→ Problem requirements:
Transcribe the listing below word for word but skip its images.

→ Data segment:
_____
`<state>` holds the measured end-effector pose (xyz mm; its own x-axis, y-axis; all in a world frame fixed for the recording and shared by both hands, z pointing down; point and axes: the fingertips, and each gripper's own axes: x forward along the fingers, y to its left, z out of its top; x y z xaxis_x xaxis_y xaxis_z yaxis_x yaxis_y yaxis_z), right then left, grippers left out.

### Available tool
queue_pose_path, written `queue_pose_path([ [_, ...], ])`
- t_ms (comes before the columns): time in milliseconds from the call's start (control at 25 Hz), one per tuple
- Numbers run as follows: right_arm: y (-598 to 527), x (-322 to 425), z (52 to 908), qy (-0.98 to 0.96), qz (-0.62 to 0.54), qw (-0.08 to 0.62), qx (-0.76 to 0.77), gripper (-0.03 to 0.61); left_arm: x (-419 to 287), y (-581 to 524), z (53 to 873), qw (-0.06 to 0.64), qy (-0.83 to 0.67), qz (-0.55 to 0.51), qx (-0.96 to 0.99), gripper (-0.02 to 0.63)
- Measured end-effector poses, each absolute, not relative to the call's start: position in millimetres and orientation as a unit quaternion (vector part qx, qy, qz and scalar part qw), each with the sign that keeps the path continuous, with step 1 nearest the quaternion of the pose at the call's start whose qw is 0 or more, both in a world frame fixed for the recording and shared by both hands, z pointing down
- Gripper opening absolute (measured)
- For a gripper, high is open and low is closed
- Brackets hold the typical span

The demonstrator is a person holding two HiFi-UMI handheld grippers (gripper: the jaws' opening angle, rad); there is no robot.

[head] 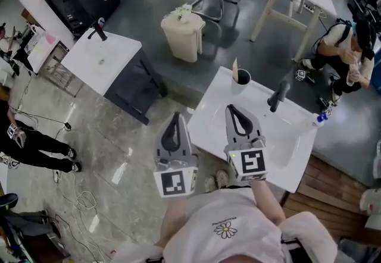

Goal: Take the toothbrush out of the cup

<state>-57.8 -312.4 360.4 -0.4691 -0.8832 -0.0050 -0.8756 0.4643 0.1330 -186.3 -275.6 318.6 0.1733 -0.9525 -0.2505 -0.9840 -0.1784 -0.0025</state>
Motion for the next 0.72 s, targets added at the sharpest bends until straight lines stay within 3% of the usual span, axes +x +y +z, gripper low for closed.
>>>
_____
→ Answer for the task:
`<state>` holds the measured end-effector pose (xyz mm; its own x-axis, y-axis; all in a world frame fixed for the recording and shared by both hands, z pointing down; point and axes: the fingertips, and each gripper's own axes: x forward along the fingers, y to its left, z out of its top; x y z xaxis_x xaxis_y xaxis_z yaxis_x yaxis_y yaxis_z), right then left, grippers left out.

### Available tool
queue_pose_path, written `queue_pose_path([ [_, ...], ])`
- t_ms (comes before the columns): time in milliseconds from the call's start (control at 25 Hz), one per tuple
- Numbers run as follows: right_arm: y (-598 to 527), x (-322 to 425), z (52 to 908), qy (-0.98 to 0.96), qz (-0.62 to 0.54), qw (-0.08 to 0.62), qx (-0.76 to 0.77), gripper (-0.03 to 0.61); left_arm: x (-419 to 287), y (-581 to 524), z (53 to 873), qw (-0.06 to 0.64), qy (-0.83 to 0.67), qz (-0.55 to 0.51), qx (-0.96 to 0.99), gripper (-0.02 to 0.63)
- Measured end-effector poses, each absolute, not relative to the call's start: position in millimetres and orientation as a unit quaternion (vector part qx, qy, qz and scalar part qw), each with the sign that keeps the path continuous, with step 1 nearest the quaternion of the pose at the call's start whose qw is 0 or more, both in a world frame fixed for the recording and shared by both hands, z pointing down
- Gripper opening absolute (measured)
- For a gripper, high is open and low is closed
- Brackets hold the typical span

The demonstrator is a person holding two HiFi-UMI handheld grippers (gripper: the jaws' opening angle, rad); there is no robot.

[head] 

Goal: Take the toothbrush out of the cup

<state>-57.8 -312.4 360.4 -0.4691 -0.8832 -0.0050 -0.8756 0.4643 0.1330 -186.3 -275.6 318.6 0.1733 -0.9525 -0.2505 -0.9840 -0.1784 -0.0025</state>
Motion for the next 0.72 s, targets added at the sharpest bends until straight lines stay within 3% of the usual span, axes +x +y +z, gripper low for closed.
>>>

The output is finished.